The agent system according to claim 4.

An acquisition unit that acquires a voice including a utterance command, which is a command for controlling a mobile body-mounted device mounted on the moving body and is a voice of an occupant on the moving body.
A storage unit that stores an utterance command dictionary in which the utterance command and the content of control including information on the mobile body-mounted device to be controlled indicated by the utterance command are associated with each other.
A voice recognition unit that recognizes the voice and
A meaning interpretation unit that interprets the meaning of the voice recognized by the voice recognition unit,
A generation unit that generates information corresponding to the meaning content of the voice interpreted by the meaning interpretation unit, and a generation unit.
Information processing device equipped with.

An on-board device control unit that controls the mobile body-mounted device is further provided based on the information corresponding to the meaning and content of the voice generated by the generation unit.
The information processing device according to claim 9.

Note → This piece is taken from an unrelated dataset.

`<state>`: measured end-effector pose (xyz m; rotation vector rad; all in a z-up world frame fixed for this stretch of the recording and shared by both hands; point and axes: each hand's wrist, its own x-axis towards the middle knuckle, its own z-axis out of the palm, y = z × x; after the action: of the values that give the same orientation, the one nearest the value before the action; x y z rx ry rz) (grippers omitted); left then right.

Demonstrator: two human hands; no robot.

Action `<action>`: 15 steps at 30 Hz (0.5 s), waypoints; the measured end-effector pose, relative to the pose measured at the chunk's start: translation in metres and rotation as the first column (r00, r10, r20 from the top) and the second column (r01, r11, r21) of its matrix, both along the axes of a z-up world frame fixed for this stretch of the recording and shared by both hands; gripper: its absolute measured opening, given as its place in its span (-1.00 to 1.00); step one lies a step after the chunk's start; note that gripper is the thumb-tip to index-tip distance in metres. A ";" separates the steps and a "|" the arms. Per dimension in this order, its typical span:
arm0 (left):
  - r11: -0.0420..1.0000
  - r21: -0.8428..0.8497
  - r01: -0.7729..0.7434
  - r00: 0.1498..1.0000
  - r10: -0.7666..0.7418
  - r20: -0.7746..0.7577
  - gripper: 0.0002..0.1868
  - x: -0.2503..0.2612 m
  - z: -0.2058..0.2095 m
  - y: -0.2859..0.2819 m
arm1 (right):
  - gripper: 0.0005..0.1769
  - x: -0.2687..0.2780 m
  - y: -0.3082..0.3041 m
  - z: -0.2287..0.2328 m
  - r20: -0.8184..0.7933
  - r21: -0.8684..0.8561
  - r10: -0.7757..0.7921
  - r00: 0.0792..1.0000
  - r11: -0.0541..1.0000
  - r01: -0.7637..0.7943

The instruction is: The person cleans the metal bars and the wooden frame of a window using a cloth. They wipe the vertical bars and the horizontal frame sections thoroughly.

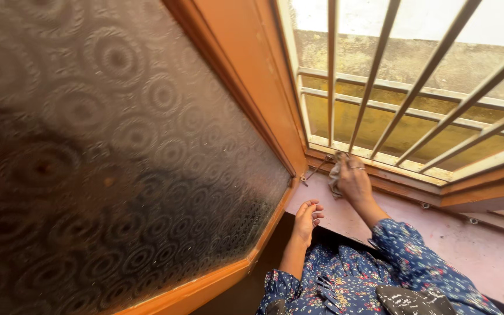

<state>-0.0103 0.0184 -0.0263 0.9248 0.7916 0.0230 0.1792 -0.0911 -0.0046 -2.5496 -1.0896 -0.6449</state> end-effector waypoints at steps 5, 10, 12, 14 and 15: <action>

A single or multiple computers in a system including a storage unit that stores an utterance command dictionary in which an utterance command and a control content including information on a mobile device to be controlled indicated by the utterance command are associated with each other. ,
The step of recognizing the voice including the utterance command spoken by the occupant on the moving body, and
Steps to interpret the meaning of the recognized speech,
With reference to the utterance command dictionary, a step of acquiring information on the mobile device to be controlled and the content of control, and
Steps to control mobile-mounted equipment to be controlled, based on the interpreted audio meaning,
When it is interpreted that the recognized voice includes an instruction to register a new utterance command, the step of registering the new utterance command in the utterance command dictionary together with the control content indicated by the new utterance command. ,
Mobile body-mounted device control method having.

After the step of interpreting the meaning of the speech
When the speech command dictionary has a control content corresponding to the voice meaning with respect to the voice meaning, the interpretation content of the voice meaning generated by the step of interpreting the voice meaning is displayed. Further having a step of referring to the speech command dictionary and replacing it with the content of standard character information control.
The mobile body-mounted device control method according to claim 11.

A single or multiple computers in a system having a storage unit that stores an utterance command dictionary in which an utterance command and a control content including information on a mobile device to be controlled indicated by the utterance command are associated with each other. Installed and
The process of recognizing the voice including the utterance command spoken by the occupant on the moving object, and
The process of interpreting the meaning of the recognized voice,
With reference to the utterance command dictionary, a process of acquiring information on the mobile body-mounted device to be controlled and the content of control, and
The process of controlling the mobile-mounted device to be controlled based on the meaning of the interpreted voice,
When it is interpreted that the recognized voice includes an instruction to register a new utterance command, the process of registering the new utterance command in the utterance command dictionary together with the control content indicated by the new utterance command. ,
A program to be executed by the computer including.